Introduction¶
The combination of HTTP and HTML are the foundation of the web. The success of this combination starts with the standardization of these two elements and later resource formats. The implied default rendering of HTML for viewing and the inclusion of hyperlinks in HTML resources for discovery and rendering of additional resources strengthened that standard and led to the network effects that resulted in the web we have today.
This specification builds upon the original web standards by defining a standard set of hyperlinks and entity resource types to provide a rich description of both the data provided by an HTTP API and the HTTP methods supported for every resource provided by that API. The intent of this specification is to enable RESTful APIs to provide enough typing and semantic data to allow a browsing application to render a meaningful and complete user interface for that API, much as a browser can render an HTML resource.

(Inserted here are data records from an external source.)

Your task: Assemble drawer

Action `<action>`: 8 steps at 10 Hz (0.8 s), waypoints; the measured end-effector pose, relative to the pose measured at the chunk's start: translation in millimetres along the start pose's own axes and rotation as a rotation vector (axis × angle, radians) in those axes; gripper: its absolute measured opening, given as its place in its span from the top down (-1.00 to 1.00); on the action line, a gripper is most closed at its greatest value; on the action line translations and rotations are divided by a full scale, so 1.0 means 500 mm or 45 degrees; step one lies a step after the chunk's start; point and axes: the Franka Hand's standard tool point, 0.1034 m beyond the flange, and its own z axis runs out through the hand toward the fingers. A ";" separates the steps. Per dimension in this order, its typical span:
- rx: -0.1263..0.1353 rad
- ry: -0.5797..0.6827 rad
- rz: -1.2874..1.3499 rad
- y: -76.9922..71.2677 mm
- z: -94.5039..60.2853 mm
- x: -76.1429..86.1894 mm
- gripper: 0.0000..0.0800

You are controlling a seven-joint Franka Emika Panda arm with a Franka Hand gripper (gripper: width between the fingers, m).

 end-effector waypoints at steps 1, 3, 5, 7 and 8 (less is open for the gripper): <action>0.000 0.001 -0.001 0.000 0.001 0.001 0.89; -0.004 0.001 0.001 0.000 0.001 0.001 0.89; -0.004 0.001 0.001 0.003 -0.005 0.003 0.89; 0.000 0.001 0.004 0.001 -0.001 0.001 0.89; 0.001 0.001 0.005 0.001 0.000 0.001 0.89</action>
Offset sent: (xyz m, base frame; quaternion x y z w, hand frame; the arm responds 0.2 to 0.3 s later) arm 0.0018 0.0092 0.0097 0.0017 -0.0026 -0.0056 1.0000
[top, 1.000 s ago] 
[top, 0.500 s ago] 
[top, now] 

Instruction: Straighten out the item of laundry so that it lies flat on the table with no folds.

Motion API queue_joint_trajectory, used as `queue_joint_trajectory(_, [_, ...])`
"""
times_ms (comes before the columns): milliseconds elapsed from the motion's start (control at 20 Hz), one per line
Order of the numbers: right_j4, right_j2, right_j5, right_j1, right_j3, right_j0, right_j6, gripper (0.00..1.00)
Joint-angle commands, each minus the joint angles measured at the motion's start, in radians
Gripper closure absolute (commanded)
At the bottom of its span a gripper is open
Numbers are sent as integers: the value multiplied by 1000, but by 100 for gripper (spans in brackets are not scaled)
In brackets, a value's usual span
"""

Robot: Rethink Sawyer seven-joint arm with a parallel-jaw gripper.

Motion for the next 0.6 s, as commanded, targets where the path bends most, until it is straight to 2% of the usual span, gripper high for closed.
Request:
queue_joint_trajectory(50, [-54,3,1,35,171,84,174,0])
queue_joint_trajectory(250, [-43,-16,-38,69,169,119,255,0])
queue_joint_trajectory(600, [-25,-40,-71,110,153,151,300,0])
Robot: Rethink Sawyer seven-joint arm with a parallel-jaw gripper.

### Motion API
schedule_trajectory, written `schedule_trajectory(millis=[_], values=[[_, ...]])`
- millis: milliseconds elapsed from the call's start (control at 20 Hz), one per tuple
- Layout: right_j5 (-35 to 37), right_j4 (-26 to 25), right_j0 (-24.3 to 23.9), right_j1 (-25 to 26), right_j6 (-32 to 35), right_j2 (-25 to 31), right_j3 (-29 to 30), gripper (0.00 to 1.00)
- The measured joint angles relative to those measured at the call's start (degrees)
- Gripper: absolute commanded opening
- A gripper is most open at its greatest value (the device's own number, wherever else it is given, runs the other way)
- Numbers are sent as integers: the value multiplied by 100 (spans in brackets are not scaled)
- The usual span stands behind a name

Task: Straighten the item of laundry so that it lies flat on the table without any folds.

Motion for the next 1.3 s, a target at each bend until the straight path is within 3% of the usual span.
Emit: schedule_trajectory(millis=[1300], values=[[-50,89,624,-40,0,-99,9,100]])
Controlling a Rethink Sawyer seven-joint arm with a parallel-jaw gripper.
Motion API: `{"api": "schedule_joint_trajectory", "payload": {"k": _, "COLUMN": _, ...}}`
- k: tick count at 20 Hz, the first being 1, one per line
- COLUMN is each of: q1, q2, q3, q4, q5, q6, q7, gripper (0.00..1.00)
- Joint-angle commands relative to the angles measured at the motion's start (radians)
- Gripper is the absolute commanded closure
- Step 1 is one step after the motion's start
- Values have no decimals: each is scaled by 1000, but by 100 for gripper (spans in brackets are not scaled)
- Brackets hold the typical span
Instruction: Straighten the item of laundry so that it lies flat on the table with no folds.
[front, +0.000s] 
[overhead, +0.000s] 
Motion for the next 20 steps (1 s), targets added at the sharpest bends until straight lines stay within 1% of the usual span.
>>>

While a default rendering is valuable and necessary, it’s not enough for a truly rich user interface and user experience. Much like stylesheets and JavaScript were added to HTML to provide a richer user-experience, this standard sets a foundation for richer user-interfaces informed by the RDF semantic types associated with data in a RESTful API to provide a basis for stylized renderings based upon the semantic meaning of the data and the display context. For example, knowing that a JSON object has a set of string properties can inform a crude display of those propserties, having the knowledge that the object is an address with street, city, state, and zip code properties can enable the rendering browser the opportunity to instead render a map zoomed in to that address with a pin marking the location of that address.
Merely rendering the resources that support GET in a rich way is insufficient as well. Resource URLs that support POST or PUT should be similarly supported for resources that may be created or edited. This specification provides a mechanism for a browsing application to discover both the schema for well-formed API requests as well as the semantic meaning of valid request data to better inform rich editor rendering of that data.
This specification defines the requirements for RESTful Semantic HTTP APIs. There are three requirements: a schema header, an RDF context header, and a specific implementation of the HTTP OPTIONS method.